Budgeting and Contracting Best Practices for Research Sites
It’s a no-brainer: To grow your business, you need to negotiate and collect the funds you deserve for work performed. Part of the process is understanding the true costs of your work prior to budget negotiation. This includes all direct and indirect costs, and typically includes:
- Personnel costs: salaries, overtime, training, and additional staffing if needed.
- Facility costs: not only facility space, maintenance, utilities and equipment, but also any additional space or modifications needed for the study.
- Procedure costs: electrocardiograms (ECGs), blood draws, IV infusions, radiology, ophthalmology, and other specialized assessments.
- Supplies and materials: study-specific items like lab kits, diagnostic tools, medication storage, dry ice, and office supplies.
- Participant costs: in-person recruitment practices, advertising, screening, travel reimbursements, stipends, and engagement.
- Technology costs: fees for site-owned platforms such as a clinical trial management system (CTMS), eRegulatory management system, eSource platform, or any other specialized digital solution used during the trial.
- Regulatory costs: fees for institutional review board (IRB) approvals, data privacy compliance, and audits.
- Contingency costs: unexpected expenses such as protocol amendments, additional patient recruitment efforts, or other unanticipated expenses and delays.
In addition to covering your costs, here are several strategies to ensure you’re prepared for negotiation:
- Ensure you fully understand the protocol, including all visits, procedures, tests, and specialized staff or equipment needed. Carefully outline the time and resources needed for each step. It is often helpful to bring in any staff with specialized skills during this step to make sure nothing is overlooked.

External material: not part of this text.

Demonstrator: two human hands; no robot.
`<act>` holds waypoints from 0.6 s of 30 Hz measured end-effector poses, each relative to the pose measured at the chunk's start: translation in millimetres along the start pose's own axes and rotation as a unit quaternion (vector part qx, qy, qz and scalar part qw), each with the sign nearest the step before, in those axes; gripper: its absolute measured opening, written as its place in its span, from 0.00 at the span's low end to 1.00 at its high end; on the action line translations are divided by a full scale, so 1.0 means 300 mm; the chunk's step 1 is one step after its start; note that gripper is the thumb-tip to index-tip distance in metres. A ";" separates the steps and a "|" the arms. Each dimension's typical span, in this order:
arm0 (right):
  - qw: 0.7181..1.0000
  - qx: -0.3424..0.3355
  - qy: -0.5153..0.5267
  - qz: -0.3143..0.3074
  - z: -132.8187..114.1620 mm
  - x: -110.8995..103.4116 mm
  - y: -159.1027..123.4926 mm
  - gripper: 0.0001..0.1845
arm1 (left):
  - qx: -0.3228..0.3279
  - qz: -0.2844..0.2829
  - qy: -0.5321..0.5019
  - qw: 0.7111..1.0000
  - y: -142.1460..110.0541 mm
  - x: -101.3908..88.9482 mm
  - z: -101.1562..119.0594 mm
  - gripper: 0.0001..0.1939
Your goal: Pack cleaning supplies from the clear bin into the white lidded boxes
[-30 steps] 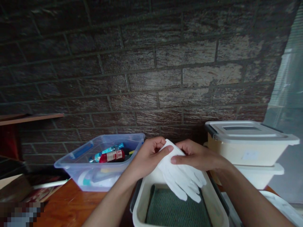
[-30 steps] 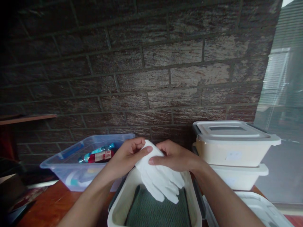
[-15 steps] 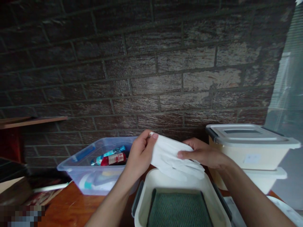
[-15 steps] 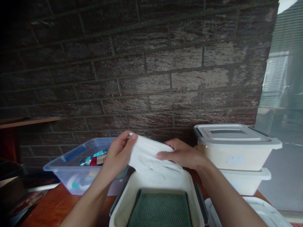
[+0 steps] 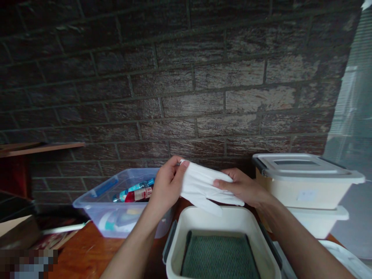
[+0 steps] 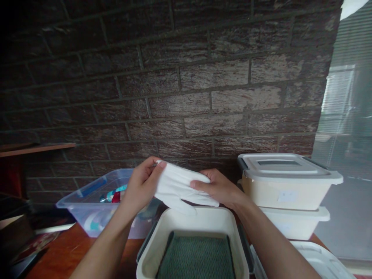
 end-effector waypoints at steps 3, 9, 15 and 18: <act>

- Leverage historical data and benchmarks to identify past challenges related to recruitment, timelines, and resources. The more you can learn from previous trials, the more confidently you can negotiate your next one.
- Plan for the future by ensuring you are taking the overall study timeline into consideration. Longer trials typically incur higher costs due to increased staffing needs, extended participant engagement, ongoing data management, and sustained regulatory compliance efforts. In addition, make sure to account for inflation for salaries, procedure costs, and other material resources you need to conduct the trial.
- Prepare a detailed justification for each cost in the budget. Be ready to explain why each cost is necessary and how it contributes to a successfully executed study. Sponsors are more likely to agree to a budget when they understand the rationale behind each expense.
- Ensure the company is the signer, not the investigator. While a principal investigator (PI) as signer can work for a single site, as that site grows and potentially expands to include new sites, this can result in issues. Employing the company as the signer can improve timelines and establishes the company as the owner of the financial and ongoing business development relationship with the sponsor.
In addition to following the guidance above, you should be flexible in your negotiation. Find areas where you may be able to adjust, such as reducing or reallocating specific administrative costs. Understanding your bottom line and your ability to make concessions will help you negotiate a budget designed to cover your costs without compromising quality.
When negotiating terms, you should request 0% withholding or holdback to make sure you are quickly getting paid for your work. Especially in cases where a portion of the funds are dependent on closeout visits, holdbacks can result in waiting years to be reimbursed. In addition, you should request Net 30 payment terms. You are paying your team and incurring expenses for materials to conduct your research throughout the trial, and so you should be collecting funds from the sponsor as quickly as possible for the work you have performed.
Lastly, payment should be made upon “work complete” (e.g., visit data is entered into an electronic data capture [EDC] system, not reliant on a monitor review) to make sure you are in control of payment timelines, without the need to wait for action from the sponsor.